Pada suatu malam berkabut, di bangun satu ruang sempit sebesar toilet tikus. Oleh pembangunnya di cat dengan warna abu-abu. Abstrak namun bernilai seni tinggi. Saking tingginya bagan teratas di biarkan berwarna putih pucat, natural.
Sebelum ruang sempit itu dibangun, tinggalah sepasang tuna wisma. Mereka berdua suami istri. Asal usul mereka dari atas gunung di daerah pegunungan Meksiko tenggara. Dua puluh tahun lalu mereka berdua turun gunung untuk beradu dengan aspal metropolitan. Semua ternak dan sanak saudara ditinggalkan. Apa yang dibawa mereka hanya tas punggung berisi umbi-umbian bekal perjalanan. Tentunya, tujuan mereka mencari pekerjaan.
Mereka pernah menjadi pegawai rendahan di bank swasta. Sebab tiada keterampilan yang dipunya resiko menjadi tukang bersih-bersih harus diterima. Mulanya mereka bekerja dalam satu gedung sampai istri dipindahkan ke gedung lain---tetap bersih-bersih.

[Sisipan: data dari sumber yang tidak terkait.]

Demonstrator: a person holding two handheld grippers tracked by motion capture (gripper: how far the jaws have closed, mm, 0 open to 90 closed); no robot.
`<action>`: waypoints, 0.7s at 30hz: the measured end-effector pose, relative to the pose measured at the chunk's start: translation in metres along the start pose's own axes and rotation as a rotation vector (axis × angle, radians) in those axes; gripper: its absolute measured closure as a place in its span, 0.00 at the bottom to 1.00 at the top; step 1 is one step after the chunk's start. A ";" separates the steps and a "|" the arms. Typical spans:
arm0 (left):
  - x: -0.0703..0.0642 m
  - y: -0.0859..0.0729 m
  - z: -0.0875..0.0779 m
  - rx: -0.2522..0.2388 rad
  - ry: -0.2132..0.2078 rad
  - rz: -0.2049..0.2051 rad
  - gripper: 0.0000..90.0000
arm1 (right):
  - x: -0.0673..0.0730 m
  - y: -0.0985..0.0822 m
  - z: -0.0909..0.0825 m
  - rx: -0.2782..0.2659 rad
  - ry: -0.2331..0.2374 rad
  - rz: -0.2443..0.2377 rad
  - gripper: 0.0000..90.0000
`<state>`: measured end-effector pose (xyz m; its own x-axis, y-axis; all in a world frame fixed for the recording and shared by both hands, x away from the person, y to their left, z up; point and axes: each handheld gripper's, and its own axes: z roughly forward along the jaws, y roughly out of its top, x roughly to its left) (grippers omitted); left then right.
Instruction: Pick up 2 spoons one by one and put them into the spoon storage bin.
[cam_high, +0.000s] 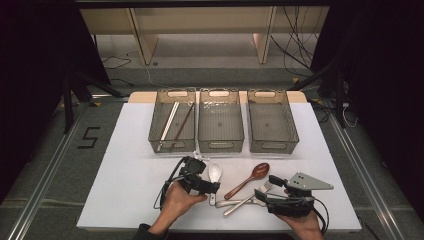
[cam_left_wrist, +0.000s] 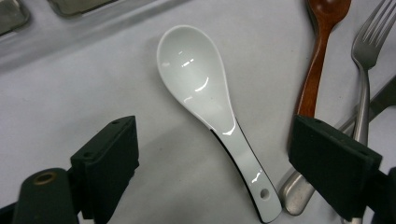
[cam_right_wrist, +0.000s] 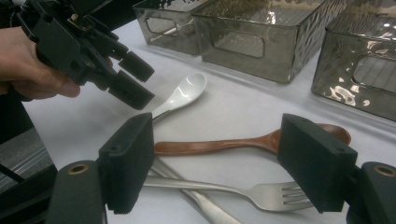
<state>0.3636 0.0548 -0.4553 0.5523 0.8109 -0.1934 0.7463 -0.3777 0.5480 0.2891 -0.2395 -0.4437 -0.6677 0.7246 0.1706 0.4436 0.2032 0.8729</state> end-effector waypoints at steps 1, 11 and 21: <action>-0.001 0.000 0.001 0.004 0.001 0.002 0.18 | 0.000 0.000 0.000 -0.002 0.000 0.000 0.31; -0.010 -0.005 0.009 0.041 0.021 0.046 0.23 | 0.001 0.000 0.001 0.001 0.000 -0.008 0.31; -0.015 -0.008 0.018 0.090 0.020 0.084 0.35 | 0.001 0.001 0.002 0.003 0.001 -0.005 0.31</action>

Salutnya mereka berhasil mencicil sebuah rumah sederhana sebelum krisis melanda. Bank-bank gulung tikar tidak lagi memberi kredit. Akhirnya mereka lepaskan rumah sederhana itu. Perusahaan juga mengalami kebangkrutan hebat. Kesimpulannya mereka hidup tanpa pekerjaan.
Dengan sisa uang tak seberapa mereka hidup dari kontrakan ke kontrakan lain. Ini membuat kepala mereka beruban secepat kilat. Lebih-lebih pekerjaan sulit dimiliki.

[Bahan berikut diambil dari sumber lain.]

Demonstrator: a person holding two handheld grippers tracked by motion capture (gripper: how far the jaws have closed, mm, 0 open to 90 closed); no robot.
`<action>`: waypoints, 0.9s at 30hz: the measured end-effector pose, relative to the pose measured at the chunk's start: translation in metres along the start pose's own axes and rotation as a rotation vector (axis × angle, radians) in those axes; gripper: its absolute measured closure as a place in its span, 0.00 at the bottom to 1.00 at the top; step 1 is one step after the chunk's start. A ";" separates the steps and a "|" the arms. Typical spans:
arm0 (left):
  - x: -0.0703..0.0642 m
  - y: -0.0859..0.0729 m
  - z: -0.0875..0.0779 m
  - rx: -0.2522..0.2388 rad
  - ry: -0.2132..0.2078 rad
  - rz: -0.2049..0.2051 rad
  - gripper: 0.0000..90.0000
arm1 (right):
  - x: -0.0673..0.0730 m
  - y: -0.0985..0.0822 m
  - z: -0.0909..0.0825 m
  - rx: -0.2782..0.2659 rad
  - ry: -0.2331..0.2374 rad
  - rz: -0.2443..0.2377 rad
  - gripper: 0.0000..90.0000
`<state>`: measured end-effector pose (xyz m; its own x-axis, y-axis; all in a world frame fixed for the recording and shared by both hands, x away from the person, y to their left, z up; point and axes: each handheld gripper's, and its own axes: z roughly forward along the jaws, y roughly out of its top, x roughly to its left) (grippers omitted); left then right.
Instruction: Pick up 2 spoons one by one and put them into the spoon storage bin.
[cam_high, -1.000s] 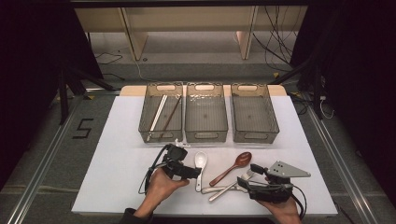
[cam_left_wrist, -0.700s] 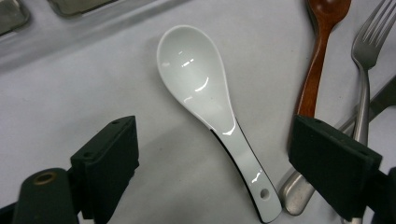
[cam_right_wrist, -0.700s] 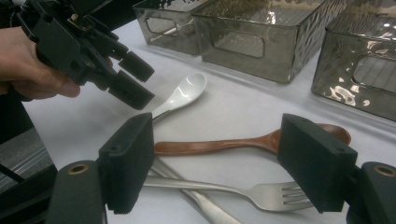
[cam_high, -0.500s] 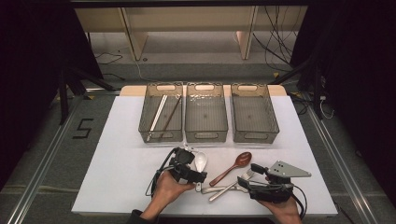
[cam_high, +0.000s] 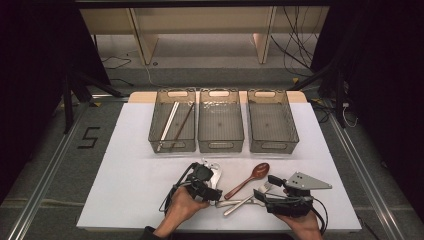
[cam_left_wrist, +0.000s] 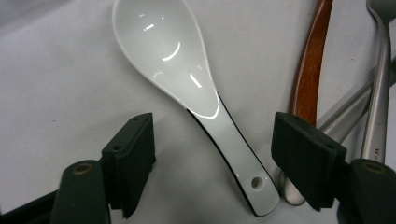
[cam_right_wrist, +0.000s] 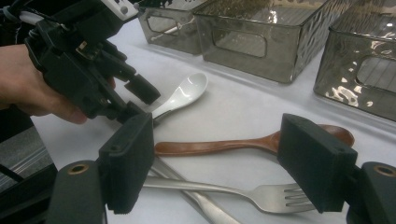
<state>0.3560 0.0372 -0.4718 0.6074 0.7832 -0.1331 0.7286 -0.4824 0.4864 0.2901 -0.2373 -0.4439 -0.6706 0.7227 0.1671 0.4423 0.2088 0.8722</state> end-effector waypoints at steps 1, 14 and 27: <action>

Usia mulai rentah mereka pun masih mengontrak. Uang dipastikan menyusut. Tidak lebih dari makan sekali sehari dan minum berkali-kali.
Suami itu membujuk seraya membelai rambut istrinya yang mulai beruban: "Sayang, ayo kita cari---setidaknya tempat yang beratap. Rumah ini sudah mendapat pembelinya."
"Apa uang simpanan kita cukup?" tanya seorang istri seduh sedan.
"Aku tidak tahu! Kita bisa cari kontrakan yang termurah," jawab suami.
"Andai masih tidak cukup?" tambah istrinya kemudian.